### Given data:
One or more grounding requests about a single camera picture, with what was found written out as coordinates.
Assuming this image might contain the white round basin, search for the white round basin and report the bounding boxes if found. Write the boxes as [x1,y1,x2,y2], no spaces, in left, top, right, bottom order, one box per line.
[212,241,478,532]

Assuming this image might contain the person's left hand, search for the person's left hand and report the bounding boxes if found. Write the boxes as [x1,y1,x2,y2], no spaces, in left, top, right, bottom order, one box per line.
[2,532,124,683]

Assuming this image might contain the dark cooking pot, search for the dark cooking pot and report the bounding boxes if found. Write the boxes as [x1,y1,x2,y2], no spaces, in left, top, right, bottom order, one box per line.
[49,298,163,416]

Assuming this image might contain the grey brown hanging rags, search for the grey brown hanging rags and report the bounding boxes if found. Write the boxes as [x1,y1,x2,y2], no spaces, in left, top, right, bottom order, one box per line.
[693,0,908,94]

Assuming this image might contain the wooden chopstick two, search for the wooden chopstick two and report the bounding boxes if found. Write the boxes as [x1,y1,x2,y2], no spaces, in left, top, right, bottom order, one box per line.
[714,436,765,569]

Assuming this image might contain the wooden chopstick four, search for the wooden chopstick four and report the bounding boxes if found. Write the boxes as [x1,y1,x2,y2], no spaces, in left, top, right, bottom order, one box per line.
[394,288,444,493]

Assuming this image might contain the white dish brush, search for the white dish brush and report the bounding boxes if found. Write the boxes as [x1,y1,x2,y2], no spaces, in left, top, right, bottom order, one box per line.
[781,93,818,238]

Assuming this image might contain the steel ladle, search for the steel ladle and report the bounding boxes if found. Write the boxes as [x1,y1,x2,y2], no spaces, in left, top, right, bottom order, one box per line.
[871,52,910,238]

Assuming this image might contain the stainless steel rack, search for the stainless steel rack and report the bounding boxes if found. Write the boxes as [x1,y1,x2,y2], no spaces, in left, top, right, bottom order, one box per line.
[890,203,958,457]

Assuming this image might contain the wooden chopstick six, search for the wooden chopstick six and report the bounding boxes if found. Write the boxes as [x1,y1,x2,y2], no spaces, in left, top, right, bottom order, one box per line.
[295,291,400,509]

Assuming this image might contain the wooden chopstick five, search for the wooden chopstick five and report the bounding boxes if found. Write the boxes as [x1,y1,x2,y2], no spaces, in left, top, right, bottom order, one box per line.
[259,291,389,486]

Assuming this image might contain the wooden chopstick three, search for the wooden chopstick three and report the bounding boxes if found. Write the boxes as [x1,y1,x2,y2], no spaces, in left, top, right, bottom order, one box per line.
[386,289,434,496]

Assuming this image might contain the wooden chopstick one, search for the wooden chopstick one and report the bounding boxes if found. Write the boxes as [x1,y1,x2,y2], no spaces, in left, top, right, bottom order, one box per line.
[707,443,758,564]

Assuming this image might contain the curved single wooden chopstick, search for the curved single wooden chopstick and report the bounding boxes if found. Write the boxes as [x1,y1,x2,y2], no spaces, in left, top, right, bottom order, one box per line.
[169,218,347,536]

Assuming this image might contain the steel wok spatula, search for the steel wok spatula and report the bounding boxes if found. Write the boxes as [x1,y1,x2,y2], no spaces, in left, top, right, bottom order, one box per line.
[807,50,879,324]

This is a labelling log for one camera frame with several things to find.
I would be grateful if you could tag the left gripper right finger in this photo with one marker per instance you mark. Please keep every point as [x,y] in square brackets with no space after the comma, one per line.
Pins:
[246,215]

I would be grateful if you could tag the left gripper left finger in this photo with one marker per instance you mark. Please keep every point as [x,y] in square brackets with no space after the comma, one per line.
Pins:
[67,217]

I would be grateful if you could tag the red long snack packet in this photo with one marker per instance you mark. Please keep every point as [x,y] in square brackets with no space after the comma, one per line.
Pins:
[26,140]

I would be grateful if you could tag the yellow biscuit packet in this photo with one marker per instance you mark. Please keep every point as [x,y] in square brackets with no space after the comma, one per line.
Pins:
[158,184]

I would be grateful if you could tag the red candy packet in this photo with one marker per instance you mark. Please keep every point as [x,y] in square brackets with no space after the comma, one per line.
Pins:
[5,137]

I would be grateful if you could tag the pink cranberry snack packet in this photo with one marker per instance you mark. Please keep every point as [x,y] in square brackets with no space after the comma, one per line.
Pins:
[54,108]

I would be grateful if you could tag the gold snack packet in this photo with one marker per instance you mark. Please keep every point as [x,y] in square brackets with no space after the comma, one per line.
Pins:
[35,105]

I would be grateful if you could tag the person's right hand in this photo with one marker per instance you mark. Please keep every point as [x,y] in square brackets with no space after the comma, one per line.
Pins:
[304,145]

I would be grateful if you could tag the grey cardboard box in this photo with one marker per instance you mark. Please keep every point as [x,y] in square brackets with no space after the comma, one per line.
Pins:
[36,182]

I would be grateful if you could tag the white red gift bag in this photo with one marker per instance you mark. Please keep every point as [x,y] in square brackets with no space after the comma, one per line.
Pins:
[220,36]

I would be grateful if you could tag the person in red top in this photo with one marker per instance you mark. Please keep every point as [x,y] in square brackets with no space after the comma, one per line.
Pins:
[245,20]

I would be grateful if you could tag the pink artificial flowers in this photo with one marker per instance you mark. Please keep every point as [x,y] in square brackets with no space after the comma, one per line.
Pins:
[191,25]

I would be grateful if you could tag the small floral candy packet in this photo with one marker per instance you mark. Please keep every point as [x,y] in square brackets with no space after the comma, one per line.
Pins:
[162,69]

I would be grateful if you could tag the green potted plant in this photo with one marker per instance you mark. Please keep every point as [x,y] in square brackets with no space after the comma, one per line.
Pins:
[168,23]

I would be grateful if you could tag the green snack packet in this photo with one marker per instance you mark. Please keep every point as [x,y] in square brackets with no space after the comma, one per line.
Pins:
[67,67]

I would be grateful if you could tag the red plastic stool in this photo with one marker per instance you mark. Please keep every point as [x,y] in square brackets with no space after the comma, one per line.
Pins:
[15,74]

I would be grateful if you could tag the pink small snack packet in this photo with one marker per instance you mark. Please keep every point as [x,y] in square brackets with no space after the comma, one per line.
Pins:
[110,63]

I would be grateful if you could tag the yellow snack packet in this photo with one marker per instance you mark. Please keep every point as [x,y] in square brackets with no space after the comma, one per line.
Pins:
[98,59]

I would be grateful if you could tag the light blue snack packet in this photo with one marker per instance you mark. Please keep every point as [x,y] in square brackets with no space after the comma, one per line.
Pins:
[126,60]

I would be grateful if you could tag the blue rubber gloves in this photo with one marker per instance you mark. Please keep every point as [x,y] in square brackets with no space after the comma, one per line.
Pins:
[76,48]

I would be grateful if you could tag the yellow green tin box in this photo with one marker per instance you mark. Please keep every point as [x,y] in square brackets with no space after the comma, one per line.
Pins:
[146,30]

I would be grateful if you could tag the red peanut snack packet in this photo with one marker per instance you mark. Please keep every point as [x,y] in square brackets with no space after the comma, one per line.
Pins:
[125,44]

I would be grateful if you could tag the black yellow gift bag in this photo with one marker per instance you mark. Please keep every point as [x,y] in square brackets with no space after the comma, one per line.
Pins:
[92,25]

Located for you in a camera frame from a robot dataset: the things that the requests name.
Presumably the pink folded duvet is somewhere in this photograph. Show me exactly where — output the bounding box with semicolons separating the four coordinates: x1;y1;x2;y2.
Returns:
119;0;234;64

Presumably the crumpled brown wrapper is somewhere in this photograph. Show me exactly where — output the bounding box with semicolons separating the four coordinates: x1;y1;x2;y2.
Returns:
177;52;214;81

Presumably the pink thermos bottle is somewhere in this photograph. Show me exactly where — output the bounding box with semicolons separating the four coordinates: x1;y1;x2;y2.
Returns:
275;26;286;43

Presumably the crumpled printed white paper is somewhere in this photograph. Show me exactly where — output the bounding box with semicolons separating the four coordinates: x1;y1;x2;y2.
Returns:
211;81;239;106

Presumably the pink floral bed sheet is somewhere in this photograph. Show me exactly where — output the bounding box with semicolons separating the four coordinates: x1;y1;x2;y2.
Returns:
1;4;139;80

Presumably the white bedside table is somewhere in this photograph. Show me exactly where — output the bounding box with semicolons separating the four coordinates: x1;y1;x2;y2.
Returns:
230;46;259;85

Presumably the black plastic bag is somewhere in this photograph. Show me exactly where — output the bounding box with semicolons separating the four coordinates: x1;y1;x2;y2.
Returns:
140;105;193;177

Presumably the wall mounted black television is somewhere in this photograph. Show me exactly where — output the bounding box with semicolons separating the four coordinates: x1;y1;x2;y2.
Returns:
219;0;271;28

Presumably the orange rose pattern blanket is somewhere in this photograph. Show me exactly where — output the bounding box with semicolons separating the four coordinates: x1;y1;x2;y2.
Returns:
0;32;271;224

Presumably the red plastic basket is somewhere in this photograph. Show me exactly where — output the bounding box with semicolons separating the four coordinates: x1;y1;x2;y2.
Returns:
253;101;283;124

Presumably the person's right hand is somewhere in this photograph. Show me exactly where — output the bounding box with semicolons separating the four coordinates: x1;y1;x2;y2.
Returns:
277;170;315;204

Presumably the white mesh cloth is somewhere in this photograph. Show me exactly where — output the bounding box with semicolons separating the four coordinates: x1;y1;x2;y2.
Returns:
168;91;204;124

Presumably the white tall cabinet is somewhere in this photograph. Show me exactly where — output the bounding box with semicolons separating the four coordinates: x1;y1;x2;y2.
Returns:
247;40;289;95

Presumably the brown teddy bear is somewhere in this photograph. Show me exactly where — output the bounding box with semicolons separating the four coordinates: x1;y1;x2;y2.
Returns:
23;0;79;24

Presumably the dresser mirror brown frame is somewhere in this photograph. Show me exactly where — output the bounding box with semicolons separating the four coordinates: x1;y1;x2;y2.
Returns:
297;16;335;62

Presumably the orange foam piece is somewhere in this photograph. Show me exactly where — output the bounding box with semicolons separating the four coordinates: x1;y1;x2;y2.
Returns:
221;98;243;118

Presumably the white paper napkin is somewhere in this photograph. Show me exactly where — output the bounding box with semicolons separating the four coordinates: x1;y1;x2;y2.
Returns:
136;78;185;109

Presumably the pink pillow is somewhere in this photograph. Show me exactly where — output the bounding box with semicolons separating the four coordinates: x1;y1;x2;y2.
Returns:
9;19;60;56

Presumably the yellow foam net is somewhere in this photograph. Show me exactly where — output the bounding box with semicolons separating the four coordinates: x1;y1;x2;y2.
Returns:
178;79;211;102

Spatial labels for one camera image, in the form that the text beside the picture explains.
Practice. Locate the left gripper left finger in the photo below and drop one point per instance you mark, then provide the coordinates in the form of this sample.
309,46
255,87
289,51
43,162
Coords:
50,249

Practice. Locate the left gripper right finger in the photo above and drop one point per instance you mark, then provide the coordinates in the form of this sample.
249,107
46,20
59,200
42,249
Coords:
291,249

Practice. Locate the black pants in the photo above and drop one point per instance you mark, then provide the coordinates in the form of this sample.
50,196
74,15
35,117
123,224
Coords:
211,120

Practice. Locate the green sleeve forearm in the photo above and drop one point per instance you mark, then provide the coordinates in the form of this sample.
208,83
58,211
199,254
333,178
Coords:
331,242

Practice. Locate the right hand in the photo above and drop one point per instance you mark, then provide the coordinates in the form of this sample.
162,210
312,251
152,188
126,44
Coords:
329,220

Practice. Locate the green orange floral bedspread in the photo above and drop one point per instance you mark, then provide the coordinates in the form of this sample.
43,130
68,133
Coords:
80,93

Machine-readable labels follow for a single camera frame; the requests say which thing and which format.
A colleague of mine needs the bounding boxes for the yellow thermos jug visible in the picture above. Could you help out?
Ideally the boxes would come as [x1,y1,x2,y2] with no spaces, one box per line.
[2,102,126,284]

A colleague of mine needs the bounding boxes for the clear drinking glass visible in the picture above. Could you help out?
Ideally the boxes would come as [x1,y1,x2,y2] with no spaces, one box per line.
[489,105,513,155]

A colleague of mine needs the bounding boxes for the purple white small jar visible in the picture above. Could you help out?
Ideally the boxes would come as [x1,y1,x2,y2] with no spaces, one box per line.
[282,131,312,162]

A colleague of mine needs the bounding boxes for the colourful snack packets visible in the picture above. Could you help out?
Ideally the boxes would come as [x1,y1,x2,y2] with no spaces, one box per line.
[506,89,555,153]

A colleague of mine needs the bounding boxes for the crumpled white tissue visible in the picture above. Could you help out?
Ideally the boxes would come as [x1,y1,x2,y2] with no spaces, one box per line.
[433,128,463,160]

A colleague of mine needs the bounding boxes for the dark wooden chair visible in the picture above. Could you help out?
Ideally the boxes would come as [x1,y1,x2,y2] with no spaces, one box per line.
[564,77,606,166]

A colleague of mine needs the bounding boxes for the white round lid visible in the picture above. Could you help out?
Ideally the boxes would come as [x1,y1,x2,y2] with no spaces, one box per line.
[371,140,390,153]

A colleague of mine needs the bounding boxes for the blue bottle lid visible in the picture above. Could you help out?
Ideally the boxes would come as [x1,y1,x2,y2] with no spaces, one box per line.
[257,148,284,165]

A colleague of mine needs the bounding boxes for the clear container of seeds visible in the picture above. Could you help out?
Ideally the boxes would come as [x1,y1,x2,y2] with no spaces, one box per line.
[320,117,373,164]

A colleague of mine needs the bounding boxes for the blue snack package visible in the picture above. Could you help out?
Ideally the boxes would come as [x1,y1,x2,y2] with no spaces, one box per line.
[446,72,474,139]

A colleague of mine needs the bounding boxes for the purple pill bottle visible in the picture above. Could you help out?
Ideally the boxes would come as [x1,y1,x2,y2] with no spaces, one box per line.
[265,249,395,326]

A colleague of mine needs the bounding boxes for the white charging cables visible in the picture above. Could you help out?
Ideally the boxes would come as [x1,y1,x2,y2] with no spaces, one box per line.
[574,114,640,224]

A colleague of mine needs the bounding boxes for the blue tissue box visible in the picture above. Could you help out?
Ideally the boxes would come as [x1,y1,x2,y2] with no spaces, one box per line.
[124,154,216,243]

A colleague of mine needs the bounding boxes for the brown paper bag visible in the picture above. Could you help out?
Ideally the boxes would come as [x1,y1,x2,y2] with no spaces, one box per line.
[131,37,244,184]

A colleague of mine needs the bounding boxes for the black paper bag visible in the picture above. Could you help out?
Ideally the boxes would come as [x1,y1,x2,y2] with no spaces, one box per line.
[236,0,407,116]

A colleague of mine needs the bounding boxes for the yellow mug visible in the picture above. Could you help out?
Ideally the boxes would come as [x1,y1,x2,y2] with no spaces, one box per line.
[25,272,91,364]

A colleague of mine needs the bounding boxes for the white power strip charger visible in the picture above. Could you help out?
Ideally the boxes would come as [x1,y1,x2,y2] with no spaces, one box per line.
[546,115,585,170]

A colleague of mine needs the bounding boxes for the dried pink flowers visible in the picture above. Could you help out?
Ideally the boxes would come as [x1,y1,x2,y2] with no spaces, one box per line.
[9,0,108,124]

### Assigned task:
Across the entries above, find each line with the word "things" and please copy it out.

### Response to this exercise:
This is a labelling log for one camera frame with several things to find.
Located for you in a camera frame from a robot dataset: the things that the requests name.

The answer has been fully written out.